#### [ASSIGNED TASK]
Print this span of the material below exactly: the line with "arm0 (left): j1", the line with "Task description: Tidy", and every line between them, but nothing else.

#### STORED DATA

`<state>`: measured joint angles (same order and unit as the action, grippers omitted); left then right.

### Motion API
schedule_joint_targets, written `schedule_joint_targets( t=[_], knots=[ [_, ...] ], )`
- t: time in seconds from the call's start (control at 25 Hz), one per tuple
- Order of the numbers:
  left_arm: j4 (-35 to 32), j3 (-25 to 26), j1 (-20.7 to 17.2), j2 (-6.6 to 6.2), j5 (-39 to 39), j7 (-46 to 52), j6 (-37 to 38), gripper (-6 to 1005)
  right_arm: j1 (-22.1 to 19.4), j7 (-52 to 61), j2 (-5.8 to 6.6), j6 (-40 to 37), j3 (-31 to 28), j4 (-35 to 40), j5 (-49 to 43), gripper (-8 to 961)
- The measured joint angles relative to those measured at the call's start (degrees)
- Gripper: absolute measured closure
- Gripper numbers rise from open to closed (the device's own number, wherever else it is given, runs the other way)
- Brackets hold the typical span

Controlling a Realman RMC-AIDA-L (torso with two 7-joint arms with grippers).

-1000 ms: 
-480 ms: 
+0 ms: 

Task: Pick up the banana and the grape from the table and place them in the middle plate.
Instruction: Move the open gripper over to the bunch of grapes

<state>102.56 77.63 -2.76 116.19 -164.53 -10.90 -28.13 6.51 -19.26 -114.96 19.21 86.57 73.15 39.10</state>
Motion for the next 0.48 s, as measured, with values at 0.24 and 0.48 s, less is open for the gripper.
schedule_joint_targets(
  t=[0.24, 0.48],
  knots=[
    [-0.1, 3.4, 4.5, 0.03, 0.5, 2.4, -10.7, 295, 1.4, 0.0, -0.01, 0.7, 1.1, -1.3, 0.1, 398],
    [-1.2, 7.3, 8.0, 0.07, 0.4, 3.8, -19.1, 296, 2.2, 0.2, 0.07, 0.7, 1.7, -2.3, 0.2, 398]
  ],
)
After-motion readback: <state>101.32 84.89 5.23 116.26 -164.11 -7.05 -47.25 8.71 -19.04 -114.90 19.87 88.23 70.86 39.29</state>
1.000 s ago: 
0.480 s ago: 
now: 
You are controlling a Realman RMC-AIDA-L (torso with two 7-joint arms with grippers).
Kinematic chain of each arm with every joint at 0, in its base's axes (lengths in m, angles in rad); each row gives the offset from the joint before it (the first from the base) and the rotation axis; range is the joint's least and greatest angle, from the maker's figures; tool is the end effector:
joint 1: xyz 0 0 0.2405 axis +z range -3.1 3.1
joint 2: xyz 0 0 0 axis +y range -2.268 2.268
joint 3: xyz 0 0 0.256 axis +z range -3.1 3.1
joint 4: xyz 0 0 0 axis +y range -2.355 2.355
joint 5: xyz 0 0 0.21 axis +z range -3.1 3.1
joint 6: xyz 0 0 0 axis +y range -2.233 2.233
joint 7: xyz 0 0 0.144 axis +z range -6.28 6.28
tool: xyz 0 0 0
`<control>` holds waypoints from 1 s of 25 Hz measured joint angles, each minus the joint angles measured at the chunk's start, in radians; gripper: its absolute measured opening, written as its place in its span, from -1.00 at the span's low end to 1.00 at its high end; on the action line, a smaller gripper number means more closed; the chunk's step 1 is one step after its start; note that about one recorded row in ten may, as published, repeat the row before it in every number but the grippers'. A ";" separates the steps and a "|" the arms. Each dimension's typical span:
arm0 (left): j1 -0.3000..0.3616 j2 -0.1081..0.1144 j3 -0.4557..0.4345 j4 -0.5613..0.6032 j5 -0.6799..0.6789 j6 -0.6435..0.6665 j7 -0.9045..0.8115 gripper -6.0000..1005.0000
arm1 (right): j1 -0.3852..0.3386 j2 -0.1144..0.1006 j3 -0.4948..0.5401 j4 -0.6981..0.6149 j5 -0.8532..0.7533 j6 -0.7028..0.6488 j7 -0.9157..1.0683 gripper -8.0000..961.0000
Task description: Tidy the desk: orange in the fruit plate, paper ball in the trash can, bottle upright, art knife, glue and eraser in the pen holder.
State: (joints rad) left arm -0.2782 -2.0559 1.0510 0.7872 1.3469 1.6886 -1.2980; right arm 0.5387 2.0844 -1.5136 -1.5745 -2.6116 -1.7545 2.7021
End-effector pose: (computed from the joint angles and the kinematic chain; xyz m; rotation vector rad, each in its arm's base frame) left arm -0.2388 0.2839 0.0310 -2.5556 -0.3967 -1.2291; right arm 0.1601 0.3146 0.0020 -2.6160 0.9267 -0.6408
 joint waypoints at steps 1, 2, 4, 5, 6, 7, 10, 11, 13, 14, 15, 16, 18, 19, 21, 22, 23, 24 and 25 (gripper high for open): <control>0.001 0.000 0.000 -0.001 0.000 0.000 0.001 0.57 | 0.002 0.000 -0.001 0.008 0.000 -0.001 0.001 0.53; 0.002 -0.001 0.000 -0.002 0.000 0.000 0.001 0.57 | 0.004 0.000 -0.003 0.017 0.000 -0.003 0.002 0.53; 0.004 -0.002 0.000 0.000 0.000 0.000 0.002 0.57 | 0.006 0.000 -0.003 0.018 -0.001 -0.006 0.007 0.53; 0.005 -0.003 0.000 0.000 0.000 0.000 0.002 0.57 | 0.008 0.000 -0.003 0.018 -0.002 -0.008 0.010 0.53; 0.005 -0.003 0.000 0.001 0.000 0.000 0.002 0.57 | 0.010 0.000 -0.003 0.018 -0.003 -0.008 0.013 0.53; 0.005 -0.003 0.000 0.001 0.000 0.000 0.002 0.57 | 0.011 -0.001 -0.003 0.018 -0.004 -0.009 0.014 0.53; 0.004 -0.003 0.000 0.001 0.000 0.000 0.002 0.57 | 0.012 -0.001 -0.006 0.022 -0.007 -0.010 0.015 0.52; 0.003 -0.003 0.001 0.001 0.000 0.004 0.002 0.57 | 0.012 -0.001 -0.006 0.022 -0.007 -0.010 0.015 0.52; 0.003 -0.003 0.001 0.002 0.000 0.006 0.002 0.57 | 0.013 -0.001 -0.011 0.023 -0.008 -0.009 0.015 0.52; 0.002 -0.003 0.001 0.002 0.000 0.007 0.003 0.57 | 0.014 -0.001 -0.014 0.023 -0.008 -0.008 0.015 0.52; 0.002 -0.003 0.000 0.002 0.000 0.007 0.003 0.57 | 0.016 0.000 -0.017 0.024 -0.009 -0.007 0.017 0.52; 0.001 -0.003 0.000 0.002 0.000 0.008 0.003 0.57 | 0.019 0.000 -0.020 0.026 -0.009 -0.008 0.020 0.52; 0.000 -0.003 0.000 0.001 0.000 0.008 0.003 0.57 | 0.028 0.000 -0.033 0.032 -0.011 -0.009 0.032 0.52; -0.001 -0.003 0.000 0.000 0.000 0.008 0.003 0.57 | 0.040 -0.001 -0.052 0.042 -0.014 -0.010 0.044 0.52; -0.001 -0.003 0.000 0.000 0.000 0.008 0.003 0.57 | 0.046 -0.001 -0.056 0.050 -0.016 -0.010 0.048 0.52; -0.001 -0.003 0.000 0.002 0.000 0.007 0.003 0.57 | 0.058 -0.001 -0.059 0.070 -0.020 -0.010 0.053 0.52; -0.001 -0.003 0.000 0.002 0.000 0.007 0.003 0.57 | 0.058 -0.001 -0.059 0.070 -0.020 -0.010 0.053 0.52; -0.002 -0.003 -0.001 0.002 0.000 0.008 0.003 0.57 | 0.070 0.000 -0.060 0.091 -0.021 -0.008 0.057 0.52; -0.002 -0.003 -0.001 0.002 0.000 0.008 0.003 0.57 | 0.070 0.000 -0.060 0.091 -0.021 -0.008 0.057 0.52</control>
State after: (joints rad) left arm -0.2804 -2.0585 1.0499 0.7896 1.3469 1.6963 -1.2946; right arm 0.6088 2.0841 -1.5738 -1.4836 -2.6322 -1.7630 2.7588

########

#### [FINAL ANSWER]
arm0 (left): j1 -0.3000..0.3616 j2 -0.1081..0.1144 j3 -0.4557..0.4345 j4 -0.5613..0.6032 j5 -0.6799..0.6789 j6 -0.6435..0.6665 j7 -0.9045..0.8115 gripper -6.0000..1005.0000
arm1 (right): j1 -0.3852..0.3386 j2 -0.1144..0.1006 j3 -0.4948..0.5401 j4 -0.6981..0.6149 j5 -0.8532..0.7533 j6 -0.7028..0.6488 j7 -0.9157..1.0683 gripper -8.0000..961.0000
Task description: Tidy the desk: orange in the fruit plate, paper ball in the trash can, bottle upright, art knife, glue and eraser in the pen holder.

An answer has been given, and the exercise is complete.